▶ **TASK PROMPT**:
Starting at the line that holds "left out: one" and stopping at the line that holds "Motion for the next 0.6", restate the records below word for word, with both of those lines included.

[GIVEN DATA — start]

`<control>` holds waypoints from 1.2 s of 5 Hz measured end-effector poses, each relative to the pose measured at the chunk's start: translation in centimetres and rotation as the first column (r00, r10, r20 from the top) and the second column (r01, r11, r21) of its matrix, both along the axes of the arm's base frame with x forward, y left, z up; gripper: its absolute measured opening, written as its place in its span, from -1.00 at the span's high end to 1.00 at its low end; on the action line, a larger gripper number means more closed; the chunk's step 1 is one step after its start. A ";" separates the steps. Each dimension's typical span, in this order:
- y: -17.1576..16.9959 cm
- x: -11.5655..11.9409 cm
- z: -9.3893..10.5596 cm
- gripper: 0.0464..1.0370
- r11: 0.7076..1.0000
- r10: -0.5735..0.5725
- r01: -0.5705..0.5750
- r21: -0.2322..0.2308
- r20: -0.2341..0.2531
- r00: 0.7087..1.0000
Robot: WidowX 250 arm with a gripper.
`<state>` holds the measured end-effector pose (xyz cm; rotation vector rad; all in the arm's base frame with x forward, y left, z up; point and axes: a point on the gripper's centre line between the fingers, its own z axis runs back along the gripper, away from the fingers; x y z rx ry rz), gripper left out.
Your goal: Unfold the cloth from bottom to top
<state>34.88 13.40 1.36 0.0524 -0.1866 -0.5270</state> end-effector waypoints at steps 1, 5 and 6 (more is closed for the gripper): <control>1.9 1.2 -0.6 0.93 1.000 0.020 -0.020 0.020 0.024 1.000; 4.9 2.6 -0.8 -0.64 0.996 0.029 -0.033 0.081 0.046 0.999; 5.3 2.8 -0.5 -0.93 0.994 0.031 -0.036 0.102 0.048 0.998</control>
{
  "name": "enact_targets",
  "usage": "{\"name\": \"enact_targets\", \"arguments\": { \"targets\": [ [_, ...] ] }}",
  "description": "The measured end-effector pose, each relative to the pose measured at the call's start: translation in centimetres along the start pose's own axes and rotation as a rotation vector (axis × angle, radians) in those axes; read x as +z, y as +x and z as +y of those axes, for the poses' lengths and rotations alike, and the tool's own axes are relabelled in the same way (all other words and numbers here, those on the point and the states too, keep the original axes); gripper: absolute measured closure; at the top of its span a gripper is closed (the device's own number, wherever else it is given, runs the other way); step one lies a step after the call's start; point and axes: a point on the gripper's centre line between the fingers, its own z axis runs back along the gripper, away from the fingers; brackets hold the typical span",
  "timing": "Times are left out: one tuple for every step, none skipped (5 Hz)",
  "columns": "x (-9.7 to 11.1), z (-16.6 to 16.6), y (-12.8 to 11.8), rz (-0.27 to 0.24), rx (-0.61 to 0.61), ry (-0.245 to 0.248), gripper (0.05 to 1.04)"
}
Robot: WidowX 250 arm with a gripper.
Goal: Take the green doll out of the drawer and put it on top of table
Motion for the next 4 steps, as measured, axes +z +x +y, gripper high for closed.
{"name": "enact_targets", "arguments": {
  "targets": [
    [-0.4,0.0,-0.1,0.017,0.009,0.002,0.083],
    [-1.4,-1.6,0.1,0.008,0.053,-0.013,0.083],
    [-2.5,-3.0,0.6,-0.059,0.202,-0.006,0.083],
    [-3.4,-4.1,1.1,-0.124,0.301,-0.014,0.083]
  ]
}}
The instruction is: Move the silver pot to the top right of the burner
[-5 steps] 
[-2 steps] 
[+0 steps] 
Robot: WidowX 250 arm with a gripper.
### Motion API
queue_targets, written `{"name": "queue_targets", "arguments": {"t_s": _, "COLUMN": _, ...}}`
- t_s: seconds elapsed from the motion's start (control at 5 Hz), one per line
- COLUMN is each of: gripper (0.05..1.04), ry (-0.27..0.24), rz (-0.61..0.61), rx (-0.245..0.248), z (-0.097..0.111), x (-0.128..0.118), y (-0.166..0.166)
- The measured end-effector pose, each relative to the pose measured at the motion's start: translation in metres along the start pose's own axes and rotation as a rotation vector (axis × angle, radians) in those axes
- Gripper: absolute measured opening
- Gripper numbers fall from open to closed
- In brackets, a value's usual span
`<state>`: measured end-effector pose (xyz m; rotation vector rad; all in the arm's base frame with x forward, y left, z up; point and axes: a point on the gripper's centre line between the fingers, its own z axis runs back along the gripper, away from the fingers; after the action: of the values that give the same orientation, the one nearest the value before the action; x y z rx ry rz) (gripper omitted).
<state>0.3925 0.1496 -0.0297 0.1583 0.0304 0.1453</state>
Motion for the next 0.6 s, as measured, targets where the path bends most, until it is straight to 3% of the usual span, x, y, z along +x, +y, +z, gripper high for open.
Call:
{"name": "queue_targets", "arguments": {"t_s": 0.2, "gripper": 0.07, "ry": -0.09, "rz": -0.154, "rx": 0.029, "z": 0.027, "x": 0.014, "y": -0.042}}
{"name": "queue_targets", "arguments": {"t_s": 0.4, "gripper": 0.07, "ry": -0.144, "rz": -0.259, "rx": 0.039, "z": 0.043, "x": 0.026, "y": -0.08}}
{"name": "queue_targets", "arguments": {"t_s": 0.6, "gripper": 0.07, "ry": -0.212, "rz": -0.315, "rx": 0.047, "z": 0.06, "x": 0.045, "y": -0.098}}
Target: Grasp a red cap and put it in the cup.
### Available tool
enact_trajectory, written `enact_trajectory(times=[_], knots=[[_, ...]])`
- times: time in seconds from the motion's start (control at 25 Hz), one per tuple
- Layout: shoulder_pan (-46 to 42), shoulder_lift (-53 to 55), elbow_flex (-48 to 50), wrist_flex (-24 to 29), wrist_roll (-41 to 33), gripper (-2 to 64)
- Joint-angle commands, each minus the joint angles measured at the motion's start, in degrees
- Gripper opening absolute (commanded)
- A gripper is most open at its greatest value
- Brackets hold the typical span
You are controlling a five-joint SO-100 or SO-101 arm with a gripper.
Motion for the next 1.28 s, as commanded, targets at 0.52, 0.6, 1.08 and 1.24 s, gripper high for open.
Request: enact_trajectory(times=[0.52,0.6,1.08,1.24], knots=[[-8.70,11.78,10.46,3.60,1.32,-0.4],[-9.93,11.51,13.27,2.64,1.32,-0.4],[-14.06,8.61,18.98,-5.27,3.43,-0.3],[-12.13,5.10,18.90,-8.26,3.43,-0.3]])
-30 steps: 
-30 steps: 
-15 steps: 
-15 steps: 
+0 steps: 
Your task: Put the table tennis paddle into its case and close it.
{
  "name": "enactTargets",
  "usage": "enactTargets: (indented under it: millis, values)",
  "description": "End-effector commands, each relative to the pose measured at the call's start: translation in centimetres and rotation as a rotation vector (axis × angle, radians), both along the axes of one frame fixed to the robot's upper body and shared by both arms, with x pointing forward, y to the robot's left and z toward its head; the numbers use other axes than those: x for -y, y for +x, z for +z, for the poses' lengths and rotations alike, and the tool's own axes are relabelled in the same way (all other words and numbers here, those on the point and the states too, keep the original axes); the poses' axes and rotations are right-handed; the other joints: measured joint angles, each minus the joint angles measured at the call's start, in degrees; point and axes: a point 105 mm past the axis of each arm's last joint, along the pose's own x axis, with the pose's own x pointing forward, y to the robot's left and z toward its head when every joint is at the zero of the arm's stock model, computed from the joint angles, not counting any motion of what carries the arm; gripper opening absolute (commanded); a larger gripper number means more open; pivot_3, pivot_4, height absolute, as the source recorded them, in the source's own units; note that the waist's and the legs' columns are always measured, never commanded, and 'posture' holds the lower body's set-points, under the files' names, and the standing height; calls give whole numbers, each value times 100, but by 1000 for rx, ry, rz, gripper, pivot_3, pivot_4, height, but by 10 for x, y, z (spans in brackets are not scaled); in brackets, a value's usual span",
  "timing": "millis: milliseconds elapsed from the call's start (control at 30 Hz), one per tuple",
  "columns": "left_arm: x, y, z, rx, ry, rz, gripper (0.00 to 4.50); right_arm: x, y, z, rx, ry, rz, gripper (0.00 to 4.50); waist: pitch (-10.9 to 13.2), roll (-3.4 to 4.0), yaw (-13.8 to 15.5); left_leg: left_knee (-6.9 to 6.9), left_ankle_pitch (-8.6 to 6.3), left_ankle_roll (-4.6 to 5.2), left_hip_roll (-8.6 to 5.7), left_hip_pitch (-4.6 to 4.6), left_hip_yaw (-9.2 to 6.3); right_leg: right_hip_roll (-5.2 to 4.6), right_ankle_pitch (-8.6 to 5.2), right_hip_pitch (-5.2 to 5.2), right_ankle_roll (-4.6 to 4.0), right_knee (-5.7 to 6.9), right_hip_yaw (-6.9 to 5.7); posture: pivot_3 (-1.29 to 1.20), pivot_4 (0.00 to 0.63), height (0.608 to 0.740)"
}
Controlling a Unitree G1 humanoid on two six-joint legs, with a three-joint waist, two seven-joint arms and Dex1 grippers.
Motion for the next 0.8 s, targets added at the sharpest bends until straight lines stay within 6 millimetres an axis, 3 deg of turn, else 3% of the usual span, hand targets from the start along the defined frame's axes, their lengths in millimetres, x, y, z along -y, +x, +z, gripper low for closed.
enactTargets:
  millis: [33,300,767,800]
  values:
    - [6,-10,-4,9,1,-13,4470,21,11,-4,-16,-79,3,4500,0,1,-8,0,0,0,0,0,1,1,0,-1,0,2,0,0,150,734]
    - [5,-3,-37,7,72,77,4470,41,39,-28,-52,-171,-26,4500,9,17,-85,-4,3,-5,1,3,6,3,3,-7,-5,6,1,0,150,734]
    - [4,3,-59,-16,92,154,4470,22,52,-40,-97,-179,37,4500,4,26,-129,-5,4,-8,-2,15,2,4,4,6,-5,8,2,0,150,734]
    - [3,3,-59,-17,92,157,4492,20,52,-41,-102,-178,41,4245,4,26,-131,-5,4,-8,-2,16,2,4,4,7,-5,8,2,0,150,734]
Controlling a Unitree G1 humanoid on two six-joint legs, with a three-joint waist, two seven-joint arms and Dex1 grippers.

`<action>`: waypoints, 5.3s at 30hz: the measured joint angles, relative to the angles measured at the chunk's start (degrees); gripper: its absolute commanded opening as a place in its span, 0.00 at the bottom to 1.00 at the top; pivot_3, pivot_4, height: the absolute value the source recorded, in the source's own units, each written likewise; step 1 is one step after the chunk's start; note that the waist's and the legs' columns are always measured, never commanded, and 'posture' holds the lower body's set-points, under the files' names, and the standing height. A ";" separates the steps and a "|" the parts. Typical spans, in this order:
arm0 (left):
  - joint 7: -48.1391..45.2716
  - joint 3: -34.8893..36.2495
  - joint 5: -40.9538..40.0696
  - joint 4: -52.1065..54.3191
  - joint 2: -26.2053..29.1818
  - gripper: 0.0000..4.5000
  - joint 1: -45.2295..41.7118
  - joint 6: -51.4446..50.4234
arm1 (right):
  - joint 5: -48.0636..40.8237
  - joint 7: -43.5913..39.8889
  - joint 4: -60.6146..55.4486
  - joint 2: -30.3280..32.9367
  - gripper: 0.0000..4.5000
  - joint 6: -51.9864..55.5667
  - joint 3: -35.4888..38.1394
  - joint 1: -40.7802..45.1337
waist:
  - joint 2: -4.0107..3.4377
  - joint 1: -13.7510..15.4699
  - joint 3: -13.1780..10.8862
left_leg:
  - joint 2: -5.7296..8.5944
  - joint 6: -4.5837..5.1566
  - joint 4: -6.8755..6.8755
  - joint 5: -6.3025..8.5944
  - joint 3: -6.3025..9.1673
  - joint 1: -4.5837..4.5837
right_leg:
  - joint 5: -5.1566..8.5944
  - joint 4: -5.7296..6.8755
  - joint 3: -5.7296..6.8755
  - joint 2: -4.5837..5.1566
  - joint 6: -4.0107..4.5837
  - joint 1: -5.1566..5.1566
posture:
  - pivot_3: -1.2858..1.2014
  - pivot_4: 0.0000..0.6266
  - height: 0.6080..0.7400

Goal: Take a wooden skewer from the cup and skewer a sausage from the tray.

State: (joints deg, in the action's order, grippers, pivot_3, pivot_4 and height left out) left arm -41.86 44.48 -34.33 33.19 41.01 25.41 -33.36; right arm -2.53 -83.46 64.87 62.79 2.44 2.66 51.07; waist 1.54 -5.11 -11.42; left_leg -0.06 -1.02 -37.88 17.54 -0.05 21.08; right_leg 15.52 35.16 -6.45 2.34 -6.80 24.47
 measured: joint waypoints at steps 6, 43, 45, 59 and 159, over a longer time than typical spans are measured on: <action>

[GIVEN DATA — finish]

▶ **EXERCISE RESPONSE**:
  "timing": "Times are left out: one tuple for every step, none skipped (5 Hz)",
  "columns": "x (-9.7 to 11.1), z (-16.6 to 16.6), y (-12.8 to 11.8), rz (-0.27 to 0.24), rx (-0.61 to 0.61), ry (-0.245 to 0.248), gripper (0.05 to 1.04)"
}
Robot: WidowX 250 arm with a gripper.
Goal: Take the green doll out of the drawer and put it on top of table
Motion for the next 4 steps, as measured, axes +z +x +y, gripper high for closed.
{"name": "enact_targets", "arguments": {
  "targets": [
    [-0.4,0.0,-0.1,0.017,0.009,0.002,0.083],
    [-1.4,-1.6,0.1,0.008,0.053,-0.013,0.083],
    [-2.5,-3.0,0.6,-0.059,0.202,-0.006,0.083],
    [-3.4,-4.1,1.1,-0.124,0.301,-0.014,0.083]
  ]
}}
The instruction is: Move the silver pot to the top right of the burner
[-5 steps] 
[-2 steps] 
[+0 steps] 
Robot: WidowX 250 arm with a gripper.
### Motion API
queue_targets, written `{"name": "queue_targets", "arguments": {"t_s": _, "COLUMN": _, ...}}`
- t_s: seconds elapsed from the motion's start (control at 5 Hz), one per line
- COLUMN is each of: gripper (0.05..1.04), ry (-0.27..0.24), rz (-0.61..0.61), rx (-0.245..0.248), z (-0.097..0.111), x (-0.128..0.118), y (-0.166..0.166)
- The measured end-effector pose, each relative to the pose measured at the motion's start: translation in metres along the start pose's own axes and rotation as a rotation vector (axis × angle, radians) in those axes
- Gripper: absolute measured opening
- Gripper numbers fall from open to closed
- In brackets, a value's usual span
`<state>`: measured end-effector pose (xyz m; rotation vector rad; all in the arm's base frame with x forward, y left, z up; point and axes: a point on the gripper's centre line between the fingers, its own z axis runs back along the gripper, away from the fingers; after the action: of the values that give the same orientation, the one nearest the value before the action; x y z rx ry rz) (gripper omitted).
<state>0.3925 0.1496 -0.0297 0.1583 0.0304 0.1453</state>
Motion for the next 0.6 s, as measured, targets where the path bends most, until it is straight to 3% of the usual span, x, y, z along +x, +y, +z, gripper high for open.

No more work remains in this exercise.